■ TASK REQUIREMENTS
Every record below should be printed again exactly, with its pictures removed.

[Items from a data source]

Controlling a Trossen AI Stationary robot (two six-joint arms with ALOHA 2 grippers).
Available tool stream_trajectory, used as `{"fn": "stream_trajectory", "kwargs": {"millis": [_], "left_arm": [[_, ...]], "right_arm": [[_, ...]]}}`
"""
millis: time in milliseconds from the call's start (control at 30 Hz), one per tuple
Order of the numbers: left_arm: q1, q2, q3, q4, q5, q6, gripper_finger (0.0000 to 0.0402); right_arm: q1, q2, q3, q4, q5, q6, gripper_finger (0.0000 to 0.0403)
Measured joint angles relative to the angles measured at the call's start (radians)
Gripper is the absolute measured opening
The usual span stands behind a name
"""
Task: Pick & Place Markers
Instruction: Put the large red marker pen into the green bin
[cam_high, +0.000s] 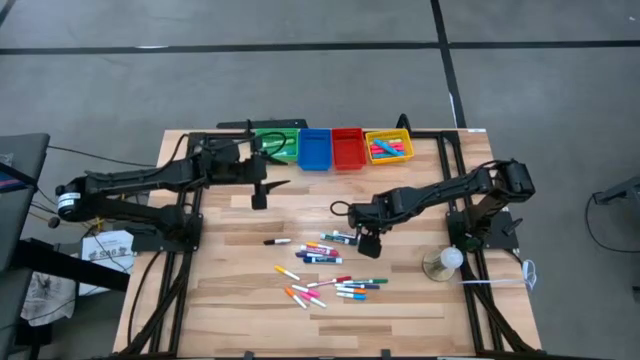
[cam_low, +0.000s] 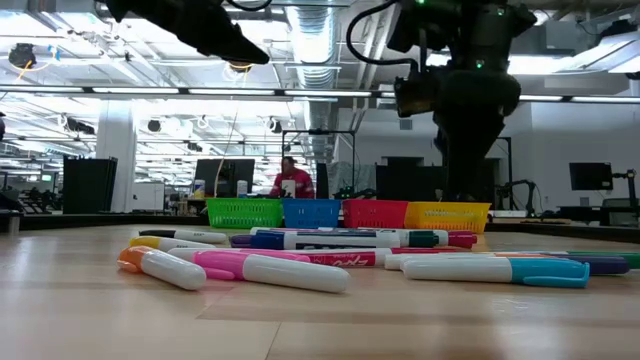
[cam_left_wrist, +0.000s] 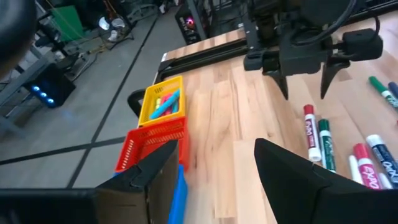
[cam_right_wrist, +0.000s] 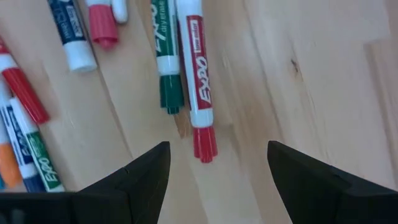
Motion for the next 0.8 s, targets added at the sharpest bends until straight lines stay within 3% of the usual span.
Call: {"fn": "stream_trajectory", "kwargs": {"millis": [600,700,800], "left_arm": [[-0.053,0.0,0.0,0.001,0.0,-0.096,0.0209],[-0.053,0.0,0.0,0.001,0.0,-0.097,0.0209],[-0.053,0.0,0.0,0.001,0.0,-0.097,0.0209]], "right_arm": [[-0.003,0.184,0.008,0.025,-0.009,-0.045,0.0259],[-0.01,0.185,0.012,0.018,-0.013,-0.044,0.0245],[-0.01,0.182,0.012,0.013,-0.02,-0.043,0.0204]]}}
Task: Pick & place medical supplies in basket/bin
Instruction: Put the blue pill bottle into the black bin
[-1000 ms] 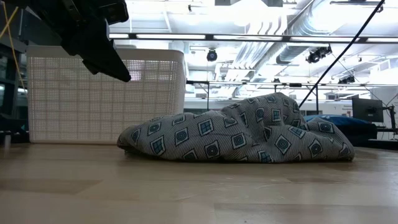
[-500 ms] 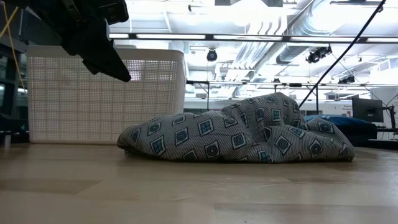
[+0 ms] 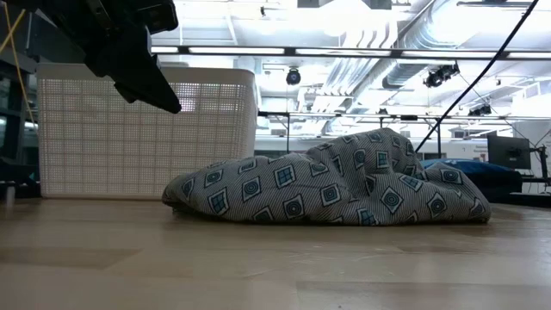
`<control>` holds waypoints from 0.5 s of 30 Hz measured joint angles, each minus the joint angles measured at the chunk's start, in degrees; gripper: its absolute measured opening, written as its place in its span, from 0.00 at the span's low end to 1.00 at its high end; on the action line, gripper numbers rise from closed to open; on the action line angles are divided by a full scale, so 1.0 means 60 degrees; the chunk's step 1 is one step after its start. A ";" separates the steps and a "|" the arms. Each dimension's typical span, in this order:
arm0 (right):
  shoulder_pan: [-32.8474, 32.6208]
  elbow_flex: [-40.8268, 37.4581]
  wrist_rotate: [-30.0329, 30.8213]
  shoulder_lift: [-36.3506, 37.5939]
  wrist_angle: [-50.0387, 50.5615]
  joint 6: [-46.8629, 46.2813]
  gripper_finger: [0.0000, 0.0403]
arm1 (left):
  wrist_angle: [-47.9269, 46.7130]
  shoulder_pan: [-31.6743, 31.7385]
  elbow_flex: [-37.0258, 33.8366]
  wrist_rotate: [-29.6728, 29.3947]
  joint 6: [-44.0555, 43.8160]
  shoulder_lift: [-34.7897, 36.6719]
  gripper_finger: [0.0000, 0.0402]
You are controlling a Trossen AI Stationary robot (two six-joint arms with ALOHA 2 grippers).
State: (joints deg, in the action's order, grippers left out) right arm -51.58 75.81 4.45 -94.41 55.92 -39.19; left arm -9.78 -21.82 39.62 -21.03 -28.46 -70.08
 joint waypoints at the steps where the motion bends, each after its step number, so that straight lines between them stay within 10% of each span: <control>1: -0.0006 0.0000 -0.0019 0.0008 0.0054 0.0002 0.25 | 0.0000 0.0000 0.0000 -0.0002 0.0002 0.0000 0.18; 15: -0.0421 0.0000 -0.0543 0.0188 0.0807 -0.0284 0.25 | 0.0000 0.0003 -0.0003 -0.0001 0.0000 0.0000 0.18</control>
State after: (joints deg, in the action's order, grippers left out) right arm -54.10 75.81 1.19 -93.29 60.77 -40.89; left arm -9.78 -21.81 39.60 -21.03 -28.46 -70.08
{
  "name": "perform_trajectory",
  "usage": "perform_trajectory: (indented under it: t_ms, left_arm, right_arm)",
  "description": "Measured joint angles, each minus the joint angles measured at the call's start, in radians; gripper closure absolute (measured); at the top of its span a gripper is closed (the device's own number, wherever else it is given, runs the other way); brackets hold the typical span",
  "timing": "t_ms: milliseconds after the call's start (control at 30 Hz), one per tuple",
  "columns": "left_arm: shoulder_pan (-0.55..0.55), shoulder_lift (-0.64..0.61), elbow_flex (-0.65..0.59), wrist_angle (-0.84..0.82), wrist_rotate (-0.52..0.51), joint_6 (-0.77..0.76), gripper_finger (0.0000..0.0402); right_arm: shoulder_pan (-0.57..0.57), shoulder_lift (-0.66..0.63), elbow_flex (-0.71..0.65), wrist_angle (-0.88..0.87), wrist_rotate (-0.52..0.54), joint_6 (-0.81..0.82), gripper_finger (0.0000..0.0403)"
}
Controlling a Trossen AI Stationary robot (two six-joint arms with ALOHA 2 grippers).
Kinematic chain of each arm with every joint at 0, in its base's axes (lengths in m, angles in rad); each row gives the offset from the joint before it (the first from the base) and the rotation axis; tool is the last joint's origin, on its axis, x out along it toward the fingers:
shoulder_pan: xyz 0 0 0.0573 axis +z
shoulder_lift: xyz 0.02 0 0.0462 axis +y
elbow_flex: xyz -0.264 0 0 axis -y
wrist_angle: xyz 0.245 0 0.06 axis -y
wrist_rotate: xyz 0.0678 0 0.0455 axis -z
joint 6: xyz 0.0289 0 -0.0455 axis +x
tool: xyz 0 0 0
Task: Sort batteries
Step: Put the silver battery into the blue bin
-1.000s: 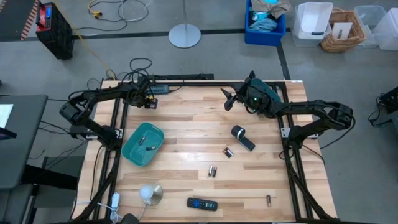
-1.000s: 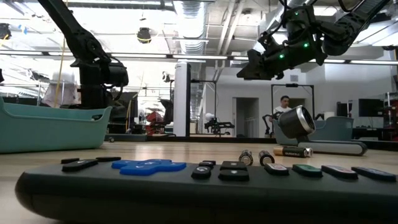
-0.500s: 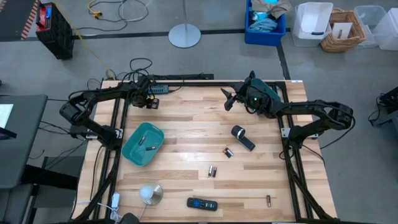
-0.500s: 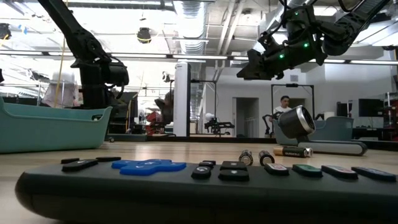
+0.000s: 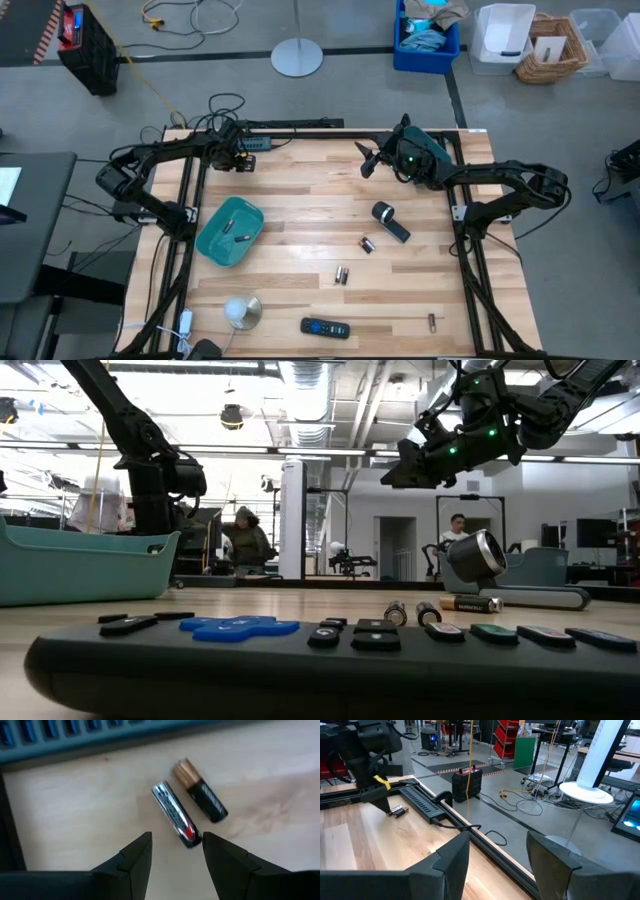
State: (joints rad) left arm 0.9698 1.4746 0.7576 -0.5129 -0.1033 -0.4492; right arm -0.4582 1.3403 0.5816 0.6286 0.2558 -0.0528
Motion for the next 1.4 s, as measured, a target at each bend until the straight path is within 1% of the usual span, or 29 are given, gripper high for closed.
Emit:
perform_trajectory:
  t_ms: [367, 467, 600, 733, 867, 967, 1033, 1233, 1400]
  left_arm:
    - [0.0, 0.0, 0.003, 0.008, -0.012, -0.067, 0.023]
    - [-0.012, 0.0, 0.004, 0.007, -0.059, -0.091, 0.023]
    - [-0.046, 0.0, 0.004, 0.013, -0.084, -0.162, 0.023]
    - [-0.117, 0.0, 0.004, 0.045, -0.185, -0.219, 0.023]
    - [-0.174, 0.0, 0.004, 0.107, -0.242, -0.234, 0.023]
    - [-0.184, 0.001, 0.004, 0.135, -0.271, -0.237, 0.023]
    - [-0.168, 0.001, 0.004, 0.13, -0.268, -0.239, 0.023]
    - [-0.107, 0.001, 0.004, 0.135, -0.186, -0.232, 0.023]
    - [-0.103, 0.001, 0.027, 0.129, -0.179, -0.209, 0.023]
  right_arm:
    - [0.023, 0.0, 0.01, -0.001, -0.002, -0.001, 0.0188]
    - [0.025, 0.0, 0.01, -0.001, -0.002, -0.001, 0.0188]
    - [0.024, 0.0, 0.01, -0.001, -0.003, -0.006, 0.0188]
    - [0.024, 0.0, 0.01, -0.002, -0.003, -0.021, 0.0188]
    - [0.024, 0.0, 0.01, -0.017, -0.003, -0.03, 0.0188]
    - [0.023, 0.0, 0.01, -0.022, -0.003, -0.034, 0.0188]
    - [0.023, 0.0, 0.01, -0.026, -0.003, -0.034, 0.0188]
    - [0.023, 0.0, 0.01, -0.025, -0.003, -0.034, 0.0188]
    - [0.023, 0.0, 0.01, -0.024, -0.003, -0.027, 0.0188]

■ TASK SOLUTION
Controlling a Trossen AI Stationary robot (two six-joint arms with ALOHA 2 grippers).
Available tool stream_trajectory, used as `{"fn": "stream_trajectory", "kwargs": {"millis": [_], "left_arm": [[_, ...]], "right_arm": [[_, ...]]}}`
"""
millis: time in milliseconds from the call's start (control at 30 Hz), one per tuple
Order of the numbers: left_arm: q1, q2, q3, q4, q5, q6, gripper_finger (0.0000 to 0.0402); right_arm: q1, q2, q3, q4, q5, q6, gripper_finger (0.0000 to 0.0403)
Measured joint angles relative to the angles measured at the call's start (radians)
Gripper is the absolute measured opening
The usual span stands behind a name
"""
Task: Pick & Place Markers
Instruction: Put the large red marker pen into the green bin
[cam_high, +0.000s] 
[cam_low, +0.000s] 
[cam_left_wrist, +0.000s] 
[cam_right_wrist, +0.000s] 
Motion for the next 0.8 s, targets added at the sharpest bends until straight lines stay within 3% of the usual span.
Call: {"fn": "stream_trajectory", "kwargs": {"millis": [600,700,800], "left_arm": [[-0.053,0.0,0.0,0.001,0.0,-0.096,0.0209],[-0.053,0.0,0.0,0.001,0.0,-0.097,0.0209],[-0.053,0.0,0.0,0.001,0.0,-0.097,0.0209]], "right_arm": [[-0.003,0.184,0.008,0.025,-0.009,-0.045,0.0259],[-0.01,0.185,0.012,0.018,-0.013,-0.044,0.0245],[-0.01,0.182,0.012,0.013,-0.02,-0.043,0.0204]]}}
Task: Pick & place medical supplies in basket/bin
Instruction: Put the blue pill bottle into the black bin
[-1000 ms] 
[-500 ms] 
[+0 ms] 
`<control>` holds waypoints from 0.5 s of 30 Hz measured joint angles, each minus the joint angles measured at the chunk's start, in degrees; gripper: its absolute measured opening, written as its place in its span, from 0.00 at the span's low end to 1.00 at its high end; on the action line, gripper numbers rise from closed to open; on the action line angles are divided by a full scale, so 1.0 means 60 degrees; the chunk's step 1 is one step after its start. A ";" separates the steps and a "|" the arms. Each dimension's typical span, in this order:
arm0 (right):
  shoulder_pan: [-32.8474, 32.6208]
  elbow_flex: [-40.8268, 37.4581]
  wrist_rotate: [-30.0329, 30.8213]
  shoulder_lift: [-36.3506, 37.5939]
  wrist_angle: [-50.0387, 50.5615]
  joint 6: [-46.8629, 46.2813]
  gripper_finger: [0.0000, 0.0403]
arm1 (left):
  wrist_angle: [-47.9269, 46.7130]
  shoulder_pan: [-31.6743, 31.7385]
  elbow_flex: [-37.0258, 33.8366]
  wrist_rotate: [-29.6728, 29.3947]
  joint 6: [-44.0555, 43.8160]
  shoulder_lift: [-34.7897, 36.6719]
  gripper_finger: [0.0000, 0.0402]
You are controlling a Trossen AI Stationary robot (two six-joint arms with ALOHA 2 grippers).
State: (joints deg, in the action's order, grippers left out) right arm -51.58 75.81 4.45 -94.41 55.92 -39.19; left arm -9.78 -21.82 39.62 -21.03 -28.46 -70.08
 joint waypoints at the steps where the motion bends, each after its step number, so that straight lines between them stay within 10% of each span: <control>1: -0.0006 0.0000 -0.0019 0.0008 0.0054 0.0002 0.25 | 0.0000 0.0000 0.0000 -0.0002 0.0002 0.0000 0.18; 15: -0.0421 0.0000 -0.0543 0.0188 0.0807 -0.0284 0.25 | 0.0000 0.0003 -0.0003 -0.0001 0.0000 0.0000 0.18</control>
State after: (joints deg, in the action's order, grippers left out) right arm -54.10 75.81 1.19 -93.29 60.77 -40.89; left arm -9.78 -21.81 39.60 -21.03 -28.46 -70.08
{
  "name": "perform_trajectory",
  "usage": "perform_trajectory: (indented under it: t_ms, left_arm, right_arm)",
  "description": "Measured joint angles, each minus the joint angles measured at the call's start, in radians; gripper closure absolute (measured); at the top of its span a gripper is closed (the device's own number, wherever else it is given, runs the other way); brackets hold the typical span",
  "timing": "t_ms: milliseconds after the call's start (control at 30 Hz), one per tuple",
  "columns": "left_arm: shoulder_pan (-0.55..0.55), shoulder_lift (-0.64..0.61), elbow_flex (-0.65..0.59), wrist_angle (-0.84..0.82), wrist_rotate (-0.52..0.51), joint_6 (-0.77..0.76), gripper_finger (0.0000..0.0402); right_arm: shoulder_pan (-0.57..0.57), shoulder_lift (-0.66..0.63), elbow_flex (-0.71..0.65), wrist_angle (-0.88..0.87), wrist_rotate (-0.52..0.54), joint_6 (-0.81..0.82), gripper_finger (0.0000..0.0403)"
}
Controlling a Trossen AI Stationary robot (two six-joint arms with ALOHA 2 grippers).
Kinematic chain of each arm with every joint at 0, in its base's axes (lengths in m, angles in rad); each row gives the offset from the joint before it (the first from the base) and the rotation axis; tool is the last joint's origin, on its axis, x out along it toward the fingers:
shoulder_pan: xyz 0 0 0.0573 axis +z
shoulder_lift: xyz 0.02 0 0.0462 axis +y
elbow_flex: xyz -0.264 0 0 axis -y
wrist_angle: xyz 0.245 0 0.06 axis -y
wrist_rotate: xyz 0.0678 0 0.0455 axis -z
joint 6: xyz 0.0289 0 -0.0455 axis +x
tool: xyz 0 0 0
Task: Sort batteries
Step: Put the silver battery into the blue bin
-1.000s: 
-1.000s: 
-0.500s: 
-0.500s: 
+0.000s: 
State: (joints rad) left arm 0.9698 1.4746 0.7576 -0.5129 -0.1033 -0.4492; right arm -0.4582 1.3403 0.5816 0.6286 0.2558 -0.0528
Motion for the next 1.4 s, as measured, a target at each bend until the straight path is within 1% of the usual span, or 29 are given, gripper high for closed.
Emit:
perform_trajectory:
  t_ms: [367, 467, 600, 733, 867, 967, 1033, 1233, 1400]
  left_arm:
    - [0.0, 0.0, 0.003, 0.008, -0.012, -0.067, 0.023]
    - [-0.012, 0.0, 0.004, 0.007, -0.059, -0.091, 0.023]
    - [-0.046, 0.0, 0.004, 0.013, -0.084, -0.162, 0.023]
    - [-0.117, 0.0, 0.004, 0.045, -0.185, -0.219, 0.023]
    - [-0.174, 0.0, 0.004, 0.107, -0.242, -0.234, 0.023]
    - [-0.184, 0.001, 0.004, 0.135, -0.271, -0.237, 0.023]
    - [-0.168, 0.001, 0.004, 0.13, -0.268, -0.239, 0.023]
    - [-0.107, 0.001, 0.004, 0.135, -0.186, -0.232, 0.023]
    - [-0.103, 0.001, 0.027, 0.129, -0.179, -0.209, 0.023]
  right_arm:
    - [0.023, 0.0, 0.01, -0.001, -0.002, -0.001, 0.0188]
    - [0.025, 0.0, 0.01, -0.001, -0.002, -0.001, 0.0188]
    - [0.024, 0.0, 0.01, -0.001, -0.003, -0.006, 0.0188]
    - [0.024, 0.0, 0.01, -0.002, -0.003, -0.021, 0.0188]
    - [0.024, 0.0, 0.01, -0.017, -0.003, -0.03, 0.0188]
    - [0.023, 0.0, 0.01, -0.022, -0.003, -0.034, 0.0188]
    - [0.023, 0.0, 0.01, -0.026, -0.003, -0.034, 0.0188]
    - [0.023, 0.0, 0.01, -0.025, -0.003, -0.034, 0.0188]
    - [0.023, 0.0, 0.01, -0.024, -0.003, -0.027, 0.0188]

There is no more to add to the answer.